[Saved data entries]
++++

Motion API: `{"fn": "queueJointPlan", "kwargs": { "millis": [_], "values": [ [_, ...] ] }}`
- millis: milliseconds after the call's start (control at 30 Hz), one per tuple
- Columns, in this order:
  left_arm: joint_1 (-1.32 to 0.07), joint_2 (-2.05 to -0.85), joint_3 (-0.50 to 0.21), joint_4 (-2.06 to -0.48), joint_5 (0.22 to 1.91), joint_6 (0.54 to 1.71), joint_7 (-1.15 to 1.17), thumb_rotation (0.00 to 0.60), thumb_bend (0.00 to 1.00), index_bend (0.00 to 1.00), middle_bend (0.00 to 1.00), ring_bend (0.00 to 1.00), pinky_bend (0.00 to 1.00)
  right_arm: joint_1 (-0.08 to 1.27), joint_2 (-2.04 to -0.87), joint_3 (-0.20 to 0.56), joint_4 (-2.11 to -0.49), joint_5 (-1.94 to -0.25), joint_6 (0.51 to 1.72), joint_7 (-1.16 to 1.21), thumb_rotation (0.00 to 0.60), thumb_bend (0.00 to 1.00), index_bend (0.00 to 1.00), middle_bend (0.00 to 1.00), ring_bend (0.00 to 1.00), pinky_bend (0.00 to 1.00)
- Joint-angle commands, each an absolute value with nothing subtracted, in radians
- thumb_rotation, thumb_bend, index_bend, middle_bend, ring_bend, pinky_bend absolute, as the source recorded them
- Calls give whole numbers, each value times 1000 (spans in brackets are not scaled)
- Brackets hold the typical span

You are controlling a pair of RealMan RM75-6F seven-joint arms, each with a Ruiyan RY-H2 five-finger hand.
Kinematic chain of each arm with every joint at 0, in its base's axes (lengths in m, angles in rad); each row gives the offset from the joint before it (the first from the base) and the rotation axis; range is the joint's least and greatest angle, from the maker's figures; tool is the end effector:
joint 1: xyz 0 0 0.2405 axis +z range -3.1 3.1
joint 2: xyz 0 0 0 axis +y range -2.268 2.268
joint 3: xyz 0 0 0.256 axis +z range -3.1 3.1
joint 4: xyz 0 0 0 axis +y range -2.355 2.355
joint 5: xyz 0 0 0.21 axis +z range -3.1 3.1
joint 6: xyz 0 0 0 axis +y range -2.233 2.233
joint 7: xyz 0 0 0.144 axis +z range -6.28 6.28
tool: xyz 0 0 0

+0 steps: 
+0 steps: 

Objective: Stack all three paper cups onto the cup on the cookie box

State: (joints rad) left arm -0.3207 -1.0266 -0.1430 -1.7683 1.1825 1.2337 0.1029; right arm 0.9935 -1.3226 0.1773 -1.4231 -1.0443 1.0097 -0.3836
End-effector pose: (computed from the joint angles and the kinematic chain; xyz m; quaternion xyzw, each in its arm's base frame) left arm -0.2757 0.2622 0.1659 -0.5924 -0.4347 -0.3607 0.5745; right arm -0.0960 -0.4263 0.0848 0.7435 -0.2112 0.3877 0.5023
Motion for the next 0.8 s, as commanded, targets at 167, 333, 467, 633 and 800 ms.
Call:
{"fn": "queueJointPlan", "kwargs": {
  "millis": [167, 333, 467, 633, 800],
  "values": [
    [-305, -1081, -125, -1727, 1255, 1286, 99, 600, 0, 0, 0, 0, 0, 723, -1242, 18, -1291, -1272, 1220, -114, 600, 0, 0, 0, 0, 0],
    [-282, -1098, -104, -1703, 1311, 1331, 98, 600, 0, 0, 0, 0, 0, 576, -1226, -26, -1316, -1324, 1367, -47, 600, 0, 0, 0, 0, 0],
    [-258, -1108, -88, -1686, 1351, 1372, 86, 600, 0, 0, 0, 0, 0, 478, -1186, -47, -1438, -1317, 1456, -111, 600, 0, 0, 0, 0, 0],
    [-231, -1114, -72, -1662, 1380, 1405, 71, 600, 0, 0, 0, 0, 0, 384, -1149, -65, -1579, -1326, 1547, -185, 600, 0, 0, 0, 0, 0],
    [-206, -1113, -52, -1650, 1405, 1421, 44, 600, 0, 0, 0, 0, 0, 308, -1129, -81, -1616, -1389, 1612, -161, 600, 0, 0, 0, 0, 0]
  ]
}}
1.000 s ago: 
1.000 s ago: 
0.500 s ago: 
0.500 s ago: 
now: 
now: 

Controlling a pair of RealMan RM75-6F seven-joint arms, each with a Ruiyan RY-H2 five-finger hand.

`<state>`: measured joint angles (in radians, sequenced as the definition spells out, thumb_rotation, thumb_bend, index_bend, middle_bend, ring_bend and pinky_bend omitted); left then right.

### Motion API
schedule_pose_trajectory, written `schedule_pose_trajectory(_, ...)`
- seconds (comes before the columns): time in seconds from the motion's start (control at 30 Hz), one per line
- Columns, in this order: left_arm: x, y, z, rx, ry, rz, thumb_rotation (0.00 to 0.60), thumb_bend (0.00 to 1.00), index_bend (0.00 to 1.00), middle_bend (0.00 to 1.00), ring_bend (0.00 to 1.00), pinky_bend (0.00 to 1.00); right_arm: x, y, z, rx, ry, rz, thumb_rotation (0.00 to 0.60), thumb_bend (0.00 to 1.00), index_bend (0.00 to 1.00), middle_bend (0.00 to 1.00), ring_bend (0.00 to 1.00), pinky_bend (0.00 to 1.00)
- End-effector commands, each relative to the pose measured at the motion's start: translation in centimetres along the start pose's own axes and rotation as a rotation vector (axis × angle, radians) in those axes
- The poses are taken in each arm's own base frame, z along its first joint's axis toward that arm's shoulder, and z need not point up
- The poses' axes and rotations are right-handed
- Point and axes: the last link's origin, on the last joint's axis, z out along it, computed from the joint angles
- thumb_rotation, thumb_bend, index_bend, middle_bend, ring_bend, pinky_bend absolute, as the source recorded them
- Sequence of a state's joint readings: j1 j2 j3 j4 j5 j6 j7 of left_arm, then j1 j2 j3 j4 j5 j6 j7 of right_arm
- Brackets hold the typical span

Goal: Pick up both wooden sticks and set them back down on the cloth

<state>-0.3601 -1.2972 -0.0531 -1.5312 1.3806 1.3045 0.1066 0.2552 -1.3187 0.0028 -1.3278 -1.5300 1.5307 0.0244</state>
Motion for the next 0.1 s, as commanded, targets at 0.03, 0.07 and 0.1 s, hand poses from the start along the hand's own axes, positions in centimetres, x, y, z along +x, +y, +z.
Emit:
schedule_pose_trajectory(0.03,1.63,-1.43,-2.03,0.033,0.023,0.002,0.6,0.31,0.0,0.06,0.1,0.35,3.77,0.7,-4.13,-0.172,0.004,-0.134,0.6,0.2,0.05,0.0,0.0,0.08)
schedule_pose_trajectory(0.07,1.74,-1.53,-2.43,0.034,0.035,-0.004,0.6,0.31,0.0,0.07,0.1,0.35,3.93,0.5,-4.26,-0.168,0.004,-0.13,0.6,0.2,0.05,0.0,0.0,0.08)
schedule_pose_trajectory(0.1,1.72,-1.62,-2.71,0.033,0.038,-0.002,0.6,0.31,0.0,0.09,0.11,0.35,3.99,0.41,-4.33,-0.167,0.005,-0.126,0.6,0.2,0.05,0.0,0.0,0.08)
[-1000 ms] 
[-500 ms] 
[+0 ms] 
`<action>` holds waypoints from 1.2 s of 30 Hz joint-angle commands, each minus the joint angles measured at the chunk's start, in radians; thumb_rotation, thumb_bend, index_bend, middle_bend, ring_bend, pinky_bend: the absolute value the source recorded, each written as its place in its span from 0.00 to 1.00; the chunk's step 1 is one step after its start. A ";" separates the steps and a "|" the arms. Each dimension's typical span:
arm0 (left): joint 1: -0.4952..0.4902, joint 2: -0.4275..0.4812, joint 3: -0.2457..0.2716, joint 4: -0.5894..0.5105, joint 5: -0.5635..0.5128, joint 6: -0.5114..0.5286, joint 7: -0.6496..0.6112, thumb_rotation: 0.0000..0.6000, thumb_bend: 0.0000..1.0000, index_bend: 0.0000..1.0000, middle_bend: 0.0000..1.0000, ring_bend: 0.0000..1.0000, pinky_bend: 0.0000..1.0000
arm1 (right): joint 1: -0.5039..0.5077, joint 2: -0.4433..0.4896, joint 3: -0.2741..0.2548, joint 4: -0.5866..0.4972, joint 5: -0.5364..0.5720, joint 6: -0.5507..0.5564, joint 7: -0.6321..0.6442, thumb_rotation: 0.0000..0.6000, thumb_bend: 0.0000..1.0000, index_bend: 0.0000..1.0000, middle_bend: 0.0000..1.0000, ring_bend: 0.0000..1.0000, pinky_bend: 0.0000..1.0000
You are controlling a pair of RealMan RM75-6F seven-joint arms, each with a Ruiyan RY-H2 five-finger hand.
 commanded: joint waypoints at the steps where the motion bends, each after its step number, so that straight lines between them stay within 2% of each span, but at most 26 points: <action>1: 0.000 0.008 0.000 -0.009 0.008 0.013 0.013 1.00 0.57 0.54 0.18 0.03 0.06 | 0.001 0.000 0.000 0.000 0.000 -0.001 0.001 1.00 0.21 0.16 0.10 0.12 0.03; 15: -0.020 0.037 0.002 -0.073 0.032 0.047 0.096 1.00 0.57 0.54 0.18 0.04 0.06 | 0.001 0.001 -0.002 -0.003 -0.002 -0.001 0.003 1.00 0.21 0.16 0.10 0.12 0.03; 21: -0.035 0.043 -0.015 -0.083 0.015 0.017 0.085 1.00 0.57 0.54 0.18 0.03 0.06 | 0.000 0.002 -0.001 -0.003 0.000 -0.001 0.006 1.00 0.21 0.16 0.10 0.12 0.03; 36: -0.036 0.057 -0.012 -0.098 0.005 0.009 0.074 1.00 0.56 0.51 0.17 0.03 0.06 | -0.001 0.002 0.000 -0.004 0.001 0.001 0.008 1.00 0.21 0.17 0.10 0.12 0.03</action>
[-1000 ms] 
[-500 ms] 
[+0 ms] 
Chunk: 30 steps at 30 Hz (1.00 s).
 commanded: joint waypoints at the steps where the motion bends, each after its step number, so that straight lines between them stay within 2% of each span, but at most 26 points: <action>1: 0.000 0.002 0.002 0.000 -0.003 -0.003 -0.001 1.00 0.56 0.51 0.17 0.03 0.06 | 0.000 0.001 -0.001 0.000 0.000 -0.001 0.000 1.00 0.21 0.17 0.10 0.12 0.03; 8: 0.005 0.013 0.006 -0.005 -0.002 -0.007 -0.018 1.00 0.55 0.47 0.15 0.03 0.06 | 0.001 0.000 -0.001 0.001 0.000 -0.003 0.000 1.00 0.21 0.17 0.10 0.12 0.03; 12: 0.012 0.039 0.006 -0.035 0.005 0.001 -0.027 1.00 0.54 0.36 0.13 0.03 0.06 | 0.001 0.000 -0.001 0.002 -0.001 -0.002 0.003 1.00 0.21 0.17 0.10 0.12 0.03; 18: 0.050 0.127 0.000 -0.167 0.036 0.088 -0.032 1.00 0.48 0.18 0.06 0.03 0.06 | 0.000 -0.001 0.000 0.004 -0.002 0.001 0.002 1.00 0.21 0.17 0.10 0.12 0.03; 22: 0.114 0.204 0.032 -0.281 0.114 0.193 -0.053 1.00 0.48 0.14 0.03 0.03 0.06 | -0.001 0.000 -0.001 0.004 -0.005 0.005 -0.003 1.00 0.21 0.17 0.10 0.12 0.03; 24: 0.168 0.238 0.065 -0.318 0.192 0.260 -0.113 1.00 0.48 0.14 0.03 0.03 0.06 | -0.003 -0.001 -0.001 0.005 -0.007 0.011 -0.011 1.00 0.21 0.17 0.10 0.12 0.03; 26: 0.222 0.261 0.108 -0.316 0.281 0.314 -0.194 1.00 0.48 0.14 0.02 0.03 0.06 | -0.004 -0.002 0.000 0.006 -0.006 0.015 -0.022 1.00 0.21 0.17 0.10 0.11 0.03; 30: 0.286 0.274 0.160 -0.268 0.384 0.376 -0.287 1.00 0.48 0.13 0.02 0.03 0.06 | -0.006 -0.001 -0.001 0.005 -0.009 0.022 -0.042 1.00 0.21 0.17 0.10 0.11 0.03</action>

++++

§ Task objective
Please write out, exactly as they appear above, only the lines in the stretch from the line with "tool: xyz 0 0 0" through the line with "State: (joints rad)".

§ Task solution
tool: xyz 0 0 0

+0 steps: 
+0 steps: 

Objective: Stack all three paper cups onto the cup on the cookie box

State: (joints rad) left arm -0.3207 -1.0266 -0.1430 -1.7683 1.1825 1.2337 0.1029; right arm 0.9935 -1.3226 0.1773 -1.4231 -1.0443 1.0097 -0.3836

Work on this exercise has concluded.